My problem is I am always nice, respectful, accepting, honest, believing, open-minded, forgiving, and giving many chances to people in hopes they will in return do the same to me. Oh, how naive I have been. No one ever returns the favors/actions/energies I put out. No matter how many chances I give them. I am always disrespected, deceived, and judged.

Recently, I had a friend contact me after nearly a year of no contact. Let me tell you why lost contact. After all the help I offered, all the options I gave them to make their life better, after all the times I was there when they were down or hurt, after all the effort and time I put into this friendship I was treated so unfairly. This person blew up at me, started judging things like my adult work when they talked about getting into it, they would seek my advice only to never take it and be mad at me when things went bad. Long story short we had a falling out and this friend did not treat me how I treat them. So I took a step back.
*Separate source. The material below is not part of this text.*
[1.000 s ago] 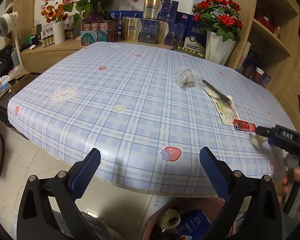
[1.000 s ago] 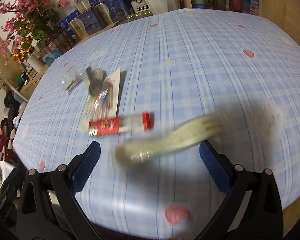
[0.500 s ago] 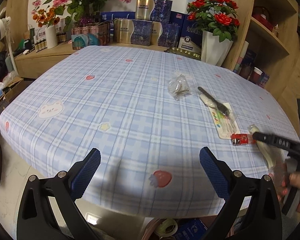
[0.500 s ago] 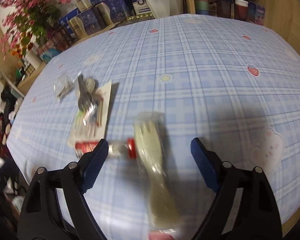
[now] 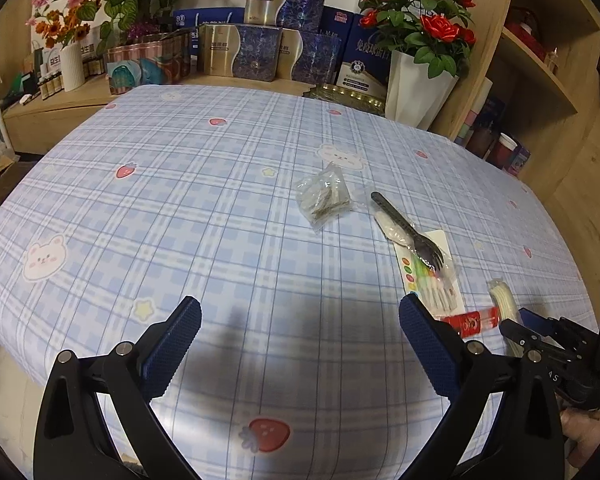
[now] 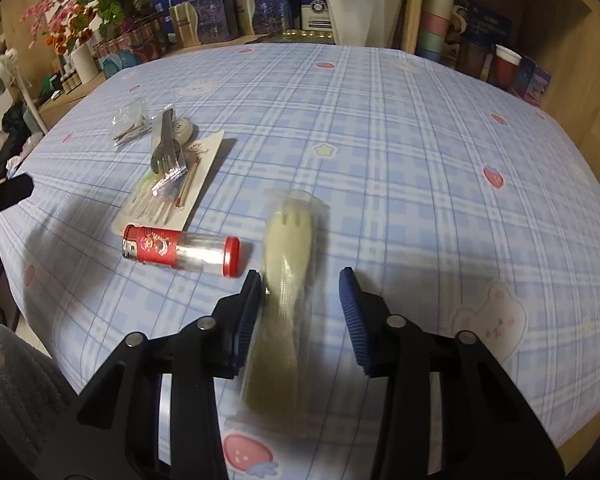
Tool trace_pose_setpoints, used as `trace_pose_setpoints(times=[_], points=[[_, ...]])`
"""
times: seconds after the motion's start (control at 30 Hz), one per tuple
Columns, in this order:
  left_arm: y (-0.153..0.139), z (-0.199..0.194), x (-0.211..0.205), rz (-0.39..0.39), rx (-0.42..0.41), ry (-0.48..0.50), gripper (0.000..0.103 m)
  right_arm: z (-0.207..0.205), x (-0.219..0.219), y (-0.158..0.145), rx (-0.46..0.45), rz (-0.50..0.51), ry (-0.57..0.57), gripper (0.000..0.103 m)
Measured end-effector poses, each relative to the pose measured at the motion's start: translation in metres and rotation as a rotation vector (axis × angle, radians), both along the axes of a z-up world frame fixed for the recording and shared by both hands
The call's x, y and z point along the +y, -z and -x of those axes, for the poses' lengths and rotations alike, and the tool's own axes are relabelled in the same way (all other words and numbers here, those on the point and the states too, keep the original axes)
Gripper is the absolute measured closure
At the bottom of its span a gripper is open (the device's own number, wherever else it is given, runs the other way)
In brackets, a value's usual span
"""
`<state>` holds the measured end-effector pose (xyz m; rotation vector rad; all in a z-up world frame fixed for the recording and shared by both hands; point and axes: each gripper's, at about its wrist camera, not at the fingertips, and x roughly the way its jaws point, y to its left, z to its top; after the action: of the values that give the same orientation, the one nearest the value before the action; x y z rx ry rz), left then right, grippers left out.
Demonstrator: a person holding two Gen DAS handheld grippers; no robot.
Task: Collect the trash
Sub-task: 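Grasp the wrapped plastic fork with the right tool while the left tool grasps the clear plastic bag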
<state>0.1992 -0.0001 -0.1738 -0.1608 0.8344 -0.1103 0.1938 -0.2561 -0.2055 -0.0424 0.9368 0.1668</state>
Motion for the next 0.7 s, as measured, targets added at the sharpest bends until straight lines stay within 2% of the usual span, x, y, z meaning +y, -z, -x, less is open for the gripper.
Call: trace_pose_setpoints(times=[0.07,0.1,0.13,0.27,0.4,0.53,0.63,0.7], points=[[0.004,-0.009,-0.004,0.008,0.023,0.025,0.006,-0.003,0.001,0.0,-0.002,-0.008,-0.013,0.07],[0.006,-0.013,-0.006,0.011,0.036,0.037,0.006,-0.004,0.001,-0.001,-0.003,-0.014,-0.02,0.077],[0.007,-0.017,-0.007,0.011,0.044,0.042,0.006,-0.005,0.0,-0.001,-0.002,-0.025,-0.025,0.078],[0.008,-0.041,-0.008,0.011,0.057,0.04,0.007,-0.006,-0.006,-0.002,-0.003,-0.083,-0.028,0.079],[0.012,-0.078,-0.01,-0.031,0.093,0.047,0.017,-0.001,-0.017,-0.002,-0.013,-0.149,-0.016,0.079],[0.02,-0.112,-0.014,-0.042,0.115,0.121,0.017,0.005,-0.025,-0.002,-0.018,-0.189,0.013,0.079],[0.024,-0.129,-0.026,-0.128,0.103,0.167,0.017,0.009,-0.029,-0.003,-0.02,-0.188,0.034,0.079],[0.027,-0.14,-0.031,-0.14,0.117,0.184,0.017,0.011,-0.031,-0.004,-0.021,-0.187,0.035,0.079]])
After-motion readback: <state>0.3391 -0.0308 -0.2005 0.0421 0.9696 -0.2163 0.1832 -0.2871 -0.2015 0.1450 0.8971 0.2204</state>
We didn't speak for awhile. After this person got out of a shitty relationship that I often kept warning them about and trying to help them get out of their situation, even offering them a place to stay while they were with that person. This person reached out to me saying they were sorry for their stupidity, that I was a good friend for never being judgmental and always just wanting to help. Basically for the first time in my life I did not respond to this person nor knew how I could. So I never replied. Finally, I am close to treating someone how they showed they wanted to be treated. Reason I say close is because I can't be as harsh as they were to me.

It's always been me treating people very well only to be treated badly in return. I am know as the friend to go to when someone is having trouble. From animal help, relationship advice, emergency money, a place to sleep, etc. I always help out when someone needs it. I can not tell you how many people's cars I have helped repair, but when I am stranded with a flat tire or dead battery, or even spending 6 months with out a vehicle after a wreck, no one comes to my rescue. (except one time to help push my wrecked vehicle into the garage, that is honestly the only time someone has came to my aid.)
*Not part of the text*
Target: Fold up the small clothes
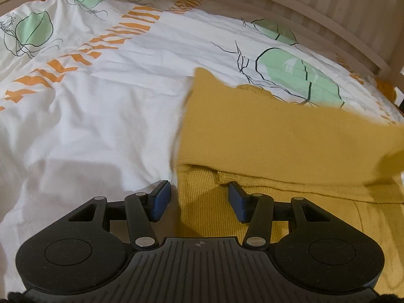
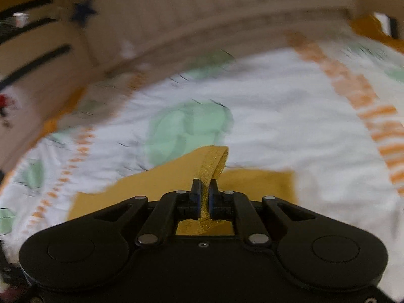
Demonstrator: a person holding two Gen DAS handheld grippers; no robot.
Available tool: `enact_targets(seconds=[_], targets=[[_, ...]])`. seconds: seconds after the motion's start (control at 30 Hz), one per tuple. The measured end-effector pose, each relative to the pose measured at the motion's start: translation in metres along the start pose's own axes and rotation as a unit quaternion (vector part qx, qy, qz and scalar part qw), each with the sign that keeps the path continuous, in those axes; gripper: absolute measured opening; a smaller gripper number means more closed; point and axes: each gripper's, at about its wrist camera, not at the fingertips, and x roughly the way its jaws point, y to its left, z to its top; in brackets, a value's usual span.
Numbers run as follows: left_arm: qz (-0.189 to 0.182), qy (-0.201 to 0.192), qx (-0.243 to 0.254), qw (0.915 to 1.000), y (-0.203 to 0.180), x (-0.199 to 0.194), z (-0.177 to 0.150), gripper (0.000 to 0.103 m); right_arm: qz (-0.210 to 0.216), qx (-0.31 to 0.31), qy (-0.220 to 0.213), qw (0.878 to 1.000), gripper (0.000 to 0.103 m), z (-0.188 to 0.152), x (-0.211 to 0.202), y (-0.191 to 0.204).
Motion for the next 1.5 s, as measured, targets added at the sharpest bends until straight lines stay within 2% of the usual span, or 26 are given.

If I am hanging out with friends and I get hungry, often times I will pay for their meal as well so I do not feel bad about eating in front of them. Even now that I have a vehicle again I've already given rides to several people, but the last 6 months I was either paying a fuck load for a rental car or taking a Lyft because I could never get a ride to anywhere for anything no matter how many days in advance I ask or how much gas money I offered.

This isn't just a recent thing. This has been going on all my life, only now I notice it much more and I try not to be so giving to everyone. I still treat people so much better than how I am treated. I doubt that will ever change, but I do need to learn to say "No" when people expect me to do things for them when I already know they wont return the favor. I need to stop giving so many chances to people who do not deserve them.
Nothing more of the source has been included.